Are you wary of being labelled a voice of a generation, with your shows initially speaking from a specific age group perspective?
No. The show is extremely personal to me, and Millennials and Gen Zers are so impossibly diverse in their thinking that assuming my perspective is far-flung enough to represent them all would be a real shitty move. With that said, every voice from a generation is the ‘voice of a generation.’ That’s one of the slim beauties of the internet, which is that it’s this chorus of voices telling us how they feel and what they think and what they’re concerned about and what they want.
Which handful of people would you say are the voice of your generation -as you specifically experience it – and why?
The best musicians – Matty Healy from The 1975 – and activists – Greta is a good one, obviously – have a gift for reflecting, distilling, and amplifying the voices of the public as they see it. They’re great listeners and speakers. They’re authentically earnest and they aim for real authored and brilliant and editorialized expression. They’re so exciting. The 1975’s last album tries to get its arms around what the modern condition is. And I think they did it so beautifully. The next album seems like it’ll be even more ambitious. Most exciting band in the world today and the writers of the theme music to Peer Group, btw.

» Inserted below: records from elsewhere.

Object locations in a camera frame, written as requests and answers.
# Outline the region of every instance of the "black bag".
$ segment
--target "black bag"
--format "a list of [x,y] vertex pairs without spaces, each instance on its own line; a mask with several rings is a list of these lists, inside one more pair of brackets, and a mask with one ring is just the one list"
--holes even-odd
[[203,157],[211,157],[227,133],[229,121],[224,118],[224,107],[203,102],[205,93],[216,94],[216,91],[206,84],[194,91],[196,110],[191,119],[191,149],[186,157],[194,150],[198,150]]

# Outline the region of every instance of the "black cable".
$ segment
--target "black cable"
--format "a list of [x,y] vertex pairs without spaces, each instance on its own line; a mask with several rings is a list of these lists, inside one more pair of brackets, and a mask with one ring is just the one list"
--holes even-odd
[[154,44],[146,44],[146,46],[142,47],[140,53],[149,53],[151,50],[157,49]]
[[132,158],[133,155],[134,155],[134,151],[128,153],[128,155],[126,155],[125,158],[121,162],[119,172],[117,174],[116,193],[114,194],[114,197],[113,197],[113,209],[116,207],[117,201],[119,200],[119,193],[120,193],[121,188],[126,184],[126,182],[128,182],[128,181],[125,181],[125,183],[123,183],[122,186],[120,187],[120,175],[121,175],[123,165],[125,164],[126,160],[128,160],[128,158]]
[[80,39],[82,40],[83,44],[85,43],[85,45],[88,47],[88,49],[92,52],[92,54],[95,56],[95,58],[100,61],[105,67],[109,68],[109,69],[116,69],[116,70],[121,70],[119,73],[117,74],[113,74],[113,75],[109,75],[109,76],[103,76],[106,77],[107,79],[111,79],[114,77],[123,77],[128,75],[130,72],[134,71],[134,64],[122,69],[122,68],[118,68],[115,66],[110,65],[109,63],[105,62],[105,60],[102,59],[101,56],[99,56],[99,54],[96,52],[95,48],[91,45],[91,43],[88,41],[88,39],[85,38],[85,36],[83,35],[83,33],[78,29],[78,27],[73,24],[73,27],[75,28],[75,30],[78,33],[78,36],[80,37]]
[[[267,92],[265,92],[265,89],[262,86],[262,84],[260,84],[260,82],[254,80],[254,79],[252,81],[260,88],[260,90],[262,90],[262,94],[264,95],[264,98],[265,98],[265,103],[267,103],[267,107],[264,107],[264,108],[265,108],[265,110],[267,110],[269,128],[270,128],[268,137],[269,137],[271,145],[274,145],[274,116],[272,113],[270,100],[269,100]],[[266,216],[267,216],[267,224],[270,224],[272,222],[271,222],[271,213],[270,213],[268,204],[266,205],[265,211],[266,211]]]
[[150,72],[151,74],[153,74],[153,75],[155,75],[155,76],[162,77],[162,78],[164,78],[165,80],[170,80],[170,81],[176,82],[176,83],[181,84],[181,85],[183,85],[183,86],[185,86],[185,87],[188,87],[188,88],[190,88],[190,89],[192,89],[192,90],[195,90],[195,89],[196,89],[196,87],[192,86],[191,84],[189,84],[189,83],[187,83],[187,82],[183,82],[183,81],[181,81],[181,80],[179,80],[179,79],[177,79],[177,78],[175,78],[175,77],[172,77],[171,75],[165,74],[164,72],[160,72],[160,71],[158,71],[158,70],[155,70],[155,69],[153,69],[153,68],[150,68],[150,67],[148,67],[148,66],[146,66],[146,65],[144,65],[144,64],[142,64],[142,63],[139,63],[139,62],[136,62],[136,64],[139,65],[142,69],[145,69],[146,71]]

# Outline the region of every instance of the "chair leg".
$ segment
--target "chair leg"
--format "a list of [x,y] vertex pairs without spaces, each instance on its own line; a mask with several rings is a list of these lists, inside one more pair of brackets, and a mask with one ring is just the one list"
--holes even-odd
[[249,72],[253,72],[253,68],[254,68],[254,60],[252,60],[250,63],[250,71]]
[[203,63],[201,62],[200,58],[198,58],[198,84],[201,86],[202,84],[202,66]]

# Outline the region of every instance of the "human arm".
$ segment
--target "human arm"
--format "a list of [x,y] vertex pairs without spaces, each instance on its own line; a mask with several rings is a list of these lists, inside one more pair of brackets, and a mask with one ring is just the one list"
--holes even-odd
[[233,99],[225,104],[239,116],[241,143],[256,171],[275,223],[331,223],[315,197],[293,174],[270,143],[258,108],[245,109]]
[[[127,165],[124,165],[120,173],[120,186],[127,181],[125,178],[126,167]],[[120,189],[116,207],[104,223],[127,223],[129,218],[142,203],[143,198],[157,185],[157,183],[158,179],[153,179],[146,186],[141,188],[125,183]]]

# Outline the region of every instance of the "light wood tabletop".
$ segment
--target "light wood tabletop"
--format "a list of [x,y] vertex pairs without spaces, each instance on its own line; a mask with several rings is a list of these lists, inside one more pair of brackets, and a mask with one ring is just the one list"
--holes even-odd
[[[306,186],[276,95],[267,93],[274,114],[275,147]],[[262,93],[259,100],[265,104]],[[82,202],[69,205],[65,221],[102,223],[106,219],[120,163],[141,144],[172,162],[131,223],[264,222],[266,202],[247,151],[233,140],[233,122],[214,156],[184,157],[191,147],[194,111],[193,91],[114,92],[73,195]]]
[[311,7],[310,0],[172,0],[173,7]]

This show, Just For Us, was written after a year as staff writer on CBS’s The Great Indoors – how difficult is it to switch from writing for a multi character sitcom to your own stand up?
The two actually help one another. The showrunner on that – Chris Harris – had a gift for giving characters their distinct voices and knowing how they’d act and behave. I learned a lot from folks on that writing staff. Liz Feldman, Austen Earl, Craig Doyle and other upper-levels all had such great and unique instincts and I learned a lot. For example, Liz – who has just done “Dead to Me” on Netflix – has such a preternatural sense for tone and scene and I kept a lot of that in mind when I was crafting Just for Us from a true story into a show.

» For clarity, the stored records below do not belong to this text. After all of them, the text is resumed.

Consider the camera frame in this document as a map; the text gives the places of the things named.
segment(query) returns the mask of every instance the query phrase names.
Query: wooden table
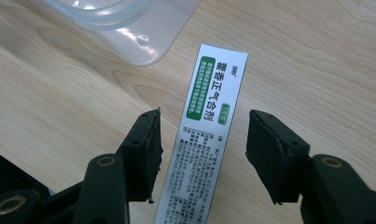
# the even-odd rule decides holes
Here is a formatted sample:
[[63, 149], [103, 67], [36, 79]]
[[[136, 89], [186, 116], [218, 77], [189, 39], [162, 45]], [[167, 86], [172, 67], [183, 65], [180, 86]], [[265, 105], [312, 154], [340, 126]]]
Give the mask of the wooden table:
[[[0, 1], [0, 154], [60, 191], [160, 106], [158, 203], [202, 42], [249, 53], [208, 223], [302, 223], [298, 204], [272, 204], [244, 155], [251, 108], [277, 116], [311, 155], [349, 161], [376, 190], [376, 0], [202, 0], [146, 67], [33, 1]], [[156, 203], [132, 203], [132, 223], [151, 223]]]

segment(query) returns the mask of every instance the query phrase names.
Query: table surface
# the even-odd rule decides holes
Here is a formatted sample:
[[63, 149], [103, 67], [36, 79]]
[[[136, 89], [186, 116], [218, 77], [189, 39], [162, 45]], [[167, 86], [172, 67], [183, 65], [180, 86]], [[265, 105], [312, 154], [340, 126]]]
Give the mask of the table surface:
[[202, 42], [249, 53], [208, 223], [302, 223], [299, 204], [272, 204], [244, 155], [250, 109], [282, 120], [311, 155], [350, 162], [376, 190], [376, 0], [202, 0], [145, 67], [33, 1], [0, 1], [0, 154], [60, 191], [160, 106], [156, 203], [131, 204], [132, 223], [151, 223]]

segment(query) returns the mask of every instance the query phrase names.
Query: green label
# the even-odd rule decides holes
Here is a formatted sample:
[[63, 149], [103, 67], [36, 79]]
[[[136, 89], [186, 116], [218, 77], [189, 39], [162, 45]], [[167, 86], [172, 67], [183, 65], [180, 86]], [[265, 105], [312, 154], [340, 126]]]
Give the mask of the green label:
[[188, 119], [200, 120], [204, 109], [208, 88], [210, 87], [211, 76], [215, 67], [215, 58], [202, 57], [200, 59], [199, 70], [194, 81], [193, 91], [188, 103]]
[[219, 119], [217, 119], [217, 122], [225, 125], [228, 122], [229, 112], [230, 112], [230, 105], [222, 104], [222, 107], [220, 108]]

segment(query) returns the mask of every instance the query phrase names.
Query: clear plastic container
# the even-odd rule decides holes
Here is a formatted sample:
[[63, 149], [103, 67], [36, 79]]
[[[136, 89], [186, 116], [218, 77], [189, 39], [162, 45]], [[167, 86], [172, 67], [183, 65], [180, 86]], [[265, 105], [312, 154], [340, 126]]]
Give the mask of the clear plastic container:
[[46, 0], [128, 63], [149, 65], [171, 46], [201, 0]]

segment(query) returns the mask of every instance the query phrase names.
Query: metal screw
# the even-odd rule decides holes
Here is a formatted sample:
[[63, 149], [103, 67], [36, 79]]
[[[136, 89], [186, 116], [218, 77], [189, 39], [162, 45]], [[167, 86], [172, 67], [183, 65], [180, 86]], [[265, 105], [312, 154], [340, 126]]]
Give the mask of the metal screw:
[[341, 168], [342, 163], [336, 159], [330, 158], [330, 157], [324, 157], [321, 159], [321, 162], [324, 163], [325, 165], [334, 167], [334, 168]]
[[97, 161], [97, 164], [99, 166], [108, 166], [108, 165], [112, 165], [114, 162], [115, 162], [115, 158], [113, 157], [102, 157], [101, 159]]
[[20, 194], [4, 199], [0, 202], [0, 216], [9, 214], [25, 204], [25, 197]]

The Great Indoors did a good job of highlighting experience gaps between generations – now that you’re in your 30s what do you see the youngsters engaging with that bamboozles you?
I think people are extremely quick to bite into stuff that’s divisive. I hoped younger people would be immune to it. They aren’t. No one is.
What would be your dream writing job?
Any one where I could work for an older friend and learn a lot, with lots of creative freedom, dedicated producers, and a writer’s room where everyone says what they think without fear of repercussion.
What long-running series would you like to derail if you were in the writers’ room, and how would your story go?
Hmmmmm. I think it would’ve been really weird and interesting if they killed off one of the Friends characters in the last season.
In a time when everyone has very real worries and concerns, what never fails to brighten your day and make your perspective a little lighter?
Videos of dogs doing stuff, or professional athletes having fun.
What question would you like to be asked in interviews, but never are?
Stuff about novels. God, I love a fun novel.
Are you looking forward to coming to Brighton – does it register as any different to any other location on a tour to you?
Mate, yeah. Brighton’s the best. One of the first places I ever performed in the UK outside London – I was supporting Simon Amstell – and I’m thrilled to be coming back. The first show is sold out already so we’ve added another. People are sharp as hell here. And the restaurants? Chef’s kiss.
Where is your favourite kind of venue, and location, to perform stand up?
Kind of Venue: Any one that’s packed with engaged, diverse, interested audience members and other comedians I get on with.
Location: Any place that is home – Boston, Los Angeles, New York – or feels like one – London, Brighton, Manchester, Edinburgh.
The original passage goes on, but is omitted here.